Hi John, thanks mate !  Great to meet you at the weekend, and sorry I left without saying bye, I couldnt find you !  Thanks for the reminder on the discus food from Plymouth, I might order some in and give it a go.   



			
				rawr said:
			
		

> Hey Tony, nice to meet you the other day!  I have to say, I've always liked this tank from the day you posted it, it's got an instant likeness to it. As John said, it's going from strength to strength so keep up the good work and keep us posted!



Thanks Thomas - good to meet you too   

Tony


----------



## Dan Crawford (22 May 2009)

Hi Tony, your tank is looking sweet and those discus look like happy big bad boys! I'm still amazed by the "behind the scenes" area, that must have taken some serious thinking about, mind blowing


----------



## Tony Swinney (1 Aug 2009)

Dan Crawford said:
			
		

> Hi Tony, your tank is looking sweet and those discus look like happy big bad boys! I'm still amazed by the "behind the scenes" area, that must have taken some serious thinking about, mind blowing



Cheers Dan

Its been a while since I've updated this thread, as the tank has just been going along on its own, doing its thing !  I grabbed a couple of snaps this morning, when I was checking a piece of stone that might go in a rescape soon, so just thought I'd post 'em up.
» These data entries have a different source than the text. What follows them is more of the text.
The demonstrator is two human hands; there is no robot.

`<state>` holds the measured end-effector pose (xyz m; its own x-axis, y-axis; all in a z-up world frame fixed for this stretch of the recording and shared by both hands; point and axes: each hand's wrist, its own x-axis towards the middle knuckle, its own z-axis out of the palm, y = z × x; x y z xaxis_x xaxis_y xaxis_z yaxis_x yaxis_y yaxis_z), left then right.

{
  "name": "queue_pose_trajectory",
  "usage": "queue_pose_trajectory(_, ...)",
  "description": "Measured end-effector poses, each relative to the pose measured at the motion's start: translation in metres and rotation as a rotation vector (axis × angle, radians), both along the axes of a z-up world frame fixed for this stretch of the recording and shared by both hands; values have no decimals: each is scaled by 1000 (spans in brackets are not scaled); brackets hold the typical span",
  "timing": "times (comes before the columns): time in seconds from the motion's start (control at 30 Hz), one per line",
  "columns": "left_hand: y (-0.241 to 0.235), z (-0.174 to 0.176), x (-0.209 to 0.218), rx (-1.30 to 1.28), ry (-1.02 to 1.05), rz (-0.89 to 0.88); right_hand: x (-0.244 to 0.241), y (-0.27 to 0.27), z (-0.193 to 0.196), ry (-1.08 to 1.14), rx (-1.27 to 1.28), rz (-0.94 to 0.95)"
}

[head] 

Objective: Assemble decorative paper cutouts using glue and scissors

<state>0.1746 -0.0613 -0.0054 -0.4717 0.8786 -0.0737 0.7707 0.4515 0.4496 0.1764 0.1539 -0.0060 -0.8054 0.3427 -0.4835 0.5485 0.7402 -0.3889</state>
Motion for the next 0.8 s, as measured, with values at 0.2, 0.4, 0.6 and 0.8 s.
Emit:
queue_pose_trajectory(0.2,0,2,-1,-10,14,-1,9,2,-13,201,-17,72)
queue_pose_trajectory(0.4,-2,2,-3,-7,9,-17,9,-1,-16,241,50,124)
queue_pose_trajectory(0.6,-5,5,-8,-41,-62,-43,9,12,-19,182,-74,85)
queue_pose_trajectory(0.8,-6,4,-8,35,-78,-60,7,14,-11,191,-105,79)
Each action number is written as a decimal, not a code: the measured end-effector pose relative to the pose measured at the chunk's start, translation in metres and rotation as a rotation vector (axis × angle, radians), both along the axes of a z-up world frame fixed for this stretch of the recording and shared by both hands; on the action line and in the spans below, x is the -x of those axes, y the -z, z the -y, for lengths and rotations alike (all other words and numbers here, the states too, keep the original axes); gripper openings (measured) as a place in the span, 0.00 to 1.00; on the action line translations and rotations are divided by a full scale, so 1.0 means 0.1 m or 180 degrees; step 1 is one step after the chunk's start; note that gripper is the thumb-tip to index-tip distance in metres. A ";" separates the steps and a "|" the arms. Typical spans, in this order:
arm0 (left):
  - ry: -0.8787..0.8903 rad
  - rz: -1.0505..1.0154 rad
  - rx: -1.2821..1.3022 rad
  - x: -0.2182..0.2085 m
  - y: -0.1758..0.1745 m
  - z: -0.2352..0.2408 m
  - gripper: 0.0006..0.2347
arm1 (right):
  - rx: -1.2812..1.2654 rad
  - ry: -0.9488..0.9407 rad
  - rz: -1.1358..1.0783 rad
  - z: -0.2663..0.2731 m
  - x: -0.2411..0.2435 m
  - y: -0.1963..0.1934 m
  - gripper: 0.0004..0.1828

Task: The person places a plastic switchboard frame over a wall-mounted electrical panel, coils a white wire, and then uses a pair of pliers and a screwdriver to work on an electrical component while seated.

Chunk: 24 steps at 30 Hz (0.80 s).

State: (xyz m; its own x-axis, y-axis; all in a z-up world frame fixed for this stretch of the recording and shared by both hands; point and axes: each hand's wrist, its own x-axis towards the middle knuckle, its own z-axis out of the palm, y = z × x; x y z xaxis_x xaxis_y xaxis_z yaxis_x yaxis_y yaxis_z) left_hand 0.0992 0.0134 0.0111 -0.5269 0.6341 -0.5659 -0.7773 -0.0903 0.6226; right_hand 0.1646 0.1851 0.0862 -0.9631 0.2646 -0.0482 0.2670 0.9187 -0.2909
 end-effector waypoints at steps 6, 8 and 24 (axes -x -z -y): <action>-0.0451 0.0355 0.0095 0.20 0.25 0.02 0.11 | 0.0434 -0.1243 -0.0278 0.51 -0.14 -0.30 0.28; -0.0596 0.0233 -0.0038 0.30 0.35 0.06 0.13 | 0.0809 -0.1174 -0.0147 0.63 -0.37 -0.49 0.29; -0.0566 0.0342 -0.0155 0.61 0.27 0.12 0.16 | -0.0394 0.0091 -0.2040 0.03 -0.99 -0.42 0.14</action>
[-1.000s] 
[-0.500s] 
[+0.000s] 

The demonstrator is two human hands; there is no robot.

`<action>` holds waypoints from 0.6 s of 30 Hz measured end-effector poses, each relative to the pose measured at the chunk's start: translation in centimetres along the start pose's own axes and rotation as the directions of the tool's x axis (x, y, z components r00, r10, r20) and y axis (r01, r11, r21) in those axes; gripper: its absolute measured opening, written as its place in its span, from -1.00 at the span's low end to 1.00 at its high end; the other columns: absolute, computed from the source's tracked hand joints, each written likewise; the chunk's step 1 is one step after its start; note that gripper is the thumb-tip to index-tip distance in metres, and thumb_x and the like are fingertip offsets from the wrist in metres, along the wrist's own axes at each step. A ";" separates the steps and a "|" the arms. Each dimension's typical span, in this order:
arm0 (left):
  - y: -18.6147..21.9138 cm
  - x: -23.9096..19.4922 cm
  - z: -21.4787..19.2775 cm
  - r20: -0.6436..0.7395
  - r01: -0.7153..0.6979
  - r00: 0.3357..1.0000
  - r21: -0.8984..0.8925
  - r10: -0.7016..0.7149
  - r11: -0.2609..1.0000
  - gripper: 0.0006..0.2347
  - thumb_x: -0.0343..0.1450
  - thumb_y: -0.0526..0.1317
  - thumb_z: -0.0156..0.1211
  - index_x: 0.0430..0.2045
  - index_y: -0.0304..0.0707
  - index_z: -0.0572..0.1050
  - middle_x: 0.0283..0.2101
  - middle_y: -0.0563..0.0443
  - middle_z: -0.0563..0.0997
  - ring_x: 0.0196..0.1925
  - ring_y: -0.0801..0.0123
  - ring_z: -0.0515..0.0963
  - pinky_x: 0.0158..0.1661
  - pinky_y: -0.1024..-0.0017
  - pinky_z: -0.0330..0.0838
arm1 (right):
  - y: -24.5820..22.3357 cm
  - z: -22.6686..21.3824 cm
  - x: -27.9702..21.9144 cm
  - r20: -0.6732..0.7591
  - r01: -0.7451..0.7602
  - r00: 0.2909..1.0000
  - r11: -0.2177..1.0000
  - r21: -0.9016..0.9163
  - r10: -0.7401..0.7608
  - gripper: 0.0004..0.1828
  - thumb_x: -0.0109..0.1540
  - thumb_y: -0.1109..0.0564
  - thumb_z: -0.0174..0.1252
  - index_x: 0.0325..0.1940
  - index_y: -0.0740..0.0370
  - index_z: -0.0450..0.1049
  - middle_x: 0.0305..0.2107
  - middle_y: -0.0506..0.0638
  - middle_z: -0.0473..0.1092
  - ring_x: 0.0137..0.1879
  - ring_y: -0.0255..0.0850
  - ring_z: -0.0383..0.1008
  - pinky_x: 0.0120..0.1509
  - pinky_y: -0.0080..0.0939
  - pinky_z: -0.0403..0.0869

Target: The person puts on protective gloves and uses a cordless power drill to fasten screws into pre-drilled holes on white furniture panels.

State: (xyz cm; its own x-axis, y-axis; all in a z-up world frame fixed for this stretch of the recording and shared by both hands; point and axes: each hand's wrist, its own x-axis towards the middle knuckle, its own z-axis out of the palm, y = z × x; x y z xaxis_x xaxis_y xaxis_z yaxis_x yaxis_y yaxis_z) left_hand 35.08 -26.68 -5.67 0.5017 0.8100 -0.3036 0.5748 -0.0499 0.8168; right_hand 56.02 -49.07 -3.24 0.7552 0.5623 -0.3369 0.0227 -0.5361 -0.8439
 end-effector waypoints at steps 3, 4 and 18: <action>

The tank is in an open plan area with full height windows, and no curtains, so it needs to be shot at night really for blackout, but these'll give you an idea of where its at.  Its also set into the wall, so no chance of lighting it properly either    

Theres not really any structure to this at the minute, as I tend to just add plants to it to see how they go, but, there are areas I'm really liking      The peacock moss ( thanks Heather   ) is really beautiful, it just looks so soft and luxurious, so I'm going to do more with that soon.  The anubias and bolbitis ( cheers Dan  ) are working well together in the roots too, along with the leggy blyxa coming up amongst them - I really like this area of the tank   









The Blyxa loves it in there, and just keeps on growing ! The left hand side is a bit of a 'storage area' at the minute, with a variety of crypts, and the Limnophilia hanging around in there   

The lump of seiryu stone you see below, was to be main stone in a planned rescape, but having placed it in there this morning its just not big enough - and its 6.5kg     









Cheers

Tony


----------



## George Farmer (1 Aug 2009)

Wonderful, Tony!  I love the right hand side in particular.


----------



## Tony Swinney (1 Aug 2009)

Thanks George, me too   

I'm in 2 minds whether to replicate it on the left hand side, and create a 'U' layout, or rip it all out and go 'gumi style - I know which will be easier   

Tony


----------



## TDI-line (1 Aug 2009)

Stunning Tony, i like the left hand side better.   Nah, it's all great.


----------



## Gill (1 Aug 2009)

WOw this is one of the best Dicus Tanks I have seen.


----------



## Mark Evans (1 Aug 2009)

A tank of 2 halfs. 

the right side is wicked tony, maybe just removing the stone would help improve the left hand side?.....even your quick snaps are brilliant   damn you man!


----------



## rawr (1 Aug 2009)

I really like the right hand side too. It's progressed great!  

A Discus Iwagumi? That's a new one...


----------



## Tony Swinney (1 Aug 2009)

Thanks Dan, and Gill   



			
				saintly said:
			
		

> the right side is wicked tony, maybe just removing the stone would help improve the left hand side?.....even your quick snaps are brilliant  damn you man



The stone was only in there for half an hour Mark - I just wanted to see the scale of it in the tank.  Theres a clear sand area  for the corys underneath where it was sitting.  The quick snaps arent so good if you saw them hires - lots of reflections, and lots of floaty stuff in the water - mainly old blyxa   :? 



			
				rawr said:
			
		

> A Discus Iwagumi? That's a new one...



The thought has crossed my mind Thomas, but I'm not convinced yet, plus I've nowhere to house the discus if I was to do a full rescape.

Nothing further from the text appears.